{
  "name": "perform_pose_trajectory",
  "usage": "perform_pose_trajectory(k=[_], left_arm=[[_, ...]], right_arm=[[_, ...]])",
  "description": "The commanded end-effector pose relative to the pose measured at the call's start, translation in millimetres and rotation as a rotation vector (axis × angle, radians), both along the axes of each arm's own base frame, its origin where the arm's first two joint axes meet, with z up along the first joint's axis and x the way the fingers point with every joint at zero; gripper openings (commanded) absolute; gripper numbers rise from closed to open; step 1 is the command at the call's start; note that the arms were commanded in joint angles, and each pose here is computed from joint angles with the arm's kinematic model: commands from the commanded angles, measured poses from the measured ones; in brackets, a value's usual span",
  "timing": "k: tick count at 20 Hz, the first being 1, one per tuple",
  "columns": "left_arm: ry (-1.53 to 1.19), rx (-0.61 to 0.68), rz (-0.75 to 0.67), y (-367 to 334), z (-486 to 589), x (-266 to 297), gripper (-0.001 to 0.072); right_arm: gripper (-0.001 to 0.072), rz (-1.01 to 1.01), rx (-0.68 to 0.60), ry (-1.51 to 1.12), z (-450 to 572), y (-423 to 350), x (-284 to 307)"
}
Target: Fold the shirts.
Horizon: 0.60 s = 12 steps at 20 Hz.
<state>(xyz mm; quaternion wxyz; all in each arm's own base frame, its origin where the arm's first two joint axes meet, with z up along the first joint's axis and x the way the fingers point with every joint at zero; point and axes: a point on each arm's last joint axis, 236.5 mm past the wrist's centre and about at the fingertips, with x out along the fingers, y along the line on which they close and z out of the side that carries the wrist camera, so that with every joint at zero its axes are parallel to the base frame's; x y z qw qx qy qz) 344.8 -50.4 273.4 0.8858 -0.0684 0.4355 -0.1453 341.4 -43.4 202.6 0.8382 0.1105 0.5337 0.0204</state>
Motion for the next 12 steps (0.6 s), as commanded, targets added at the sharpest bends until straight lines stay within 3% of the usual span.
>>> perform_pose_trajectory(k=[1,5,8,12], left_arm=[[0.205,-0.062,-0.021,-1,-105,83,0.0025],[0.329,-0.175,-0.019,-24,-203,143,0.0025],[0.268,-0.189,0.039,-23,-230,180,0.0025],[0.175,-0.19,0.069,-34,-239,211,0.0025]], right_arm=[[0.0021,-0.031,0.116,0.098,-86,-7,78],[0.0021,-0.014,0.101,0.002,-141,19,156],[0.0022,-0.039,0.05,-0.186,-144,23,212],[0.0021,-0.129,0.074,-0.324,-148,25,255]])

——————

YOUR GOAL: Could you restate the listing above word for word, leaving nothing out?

OUTPUT FOR THIS TASK:
{
  "name": "perform_pose_trajectory",
  "usage": "perform_pose_trajectory(k=[_], left_arm=[[_, ...]], right_arm=[[_, ...]])",
  "description": "The commanded end-effector pose relative to the pose measured at the call's start, translation in millimetres and rotation as a rotation vector (axis × angle, radians), both along the axes of each arm's own base frame, its origin where the arm's first two joint axes meet, with z up along the first joint's axis and x the way the fingers point with every joint at zero; gripper openings (commanded) absolute; gripper numbers rise from closed to open; step 1 is the command at the call's start; note that the arms were commanded in joint angles, and each pose here is computed from joint angles with the arm's kinematic model: commands from the commanded angles, measured poses from the measured ones; in brackets, a value's usual span",
  "timing": "k: tick count at 20 Hz, the first being 1, one per tuple",
  "columns": "left_arm: ry (-1.53 to 1.19), rx (-0.61 to 0.68), rz (-0.75 to 0.67), y (-367 to 334), z (-486 to 589), x (-266 to 297), gripper (-0.001 to 0.072); right_arm: gripper (-0.001 to 0.072), rz (-1.01 to 1.01), rx (-0.68 to 0.60), ry (-1.51 to 1.12), z (-450 to 572), y (-423 to 350), x (-284 to 307)"
}
Target: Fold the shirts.
Horizon: 0.60 s = 12 steps at 20 Hz.
<state>(xyz mm; quaternion wxyz; all in each arm's own base frame, its origin where the arm's first two joint axes meet, with z up along the first joint's axis and x the way the fingers point with every joint at zero; point and axes: a point on each arm's last joint axis, 236.5 mm past the wrist's centre and about at the fingertips, with x out along the fingers, y along the line on which they close and z out of the side that carries the wrist camera, so that with every joint at zero its axes are parallel to the base frame's; x y z qw qx qy qz) 344.8 -50.4 273.4 0.8858 -0.0684 0.4355 -0.1453 341.4 -43.4 202.6 0.8382 0.1105 0.5337 0.0204</state>
Motion for the next 12 steps (0.6 s), as commanded, targets added at the sharpest bends until straight lines stay within 3% of the usual span.
>>> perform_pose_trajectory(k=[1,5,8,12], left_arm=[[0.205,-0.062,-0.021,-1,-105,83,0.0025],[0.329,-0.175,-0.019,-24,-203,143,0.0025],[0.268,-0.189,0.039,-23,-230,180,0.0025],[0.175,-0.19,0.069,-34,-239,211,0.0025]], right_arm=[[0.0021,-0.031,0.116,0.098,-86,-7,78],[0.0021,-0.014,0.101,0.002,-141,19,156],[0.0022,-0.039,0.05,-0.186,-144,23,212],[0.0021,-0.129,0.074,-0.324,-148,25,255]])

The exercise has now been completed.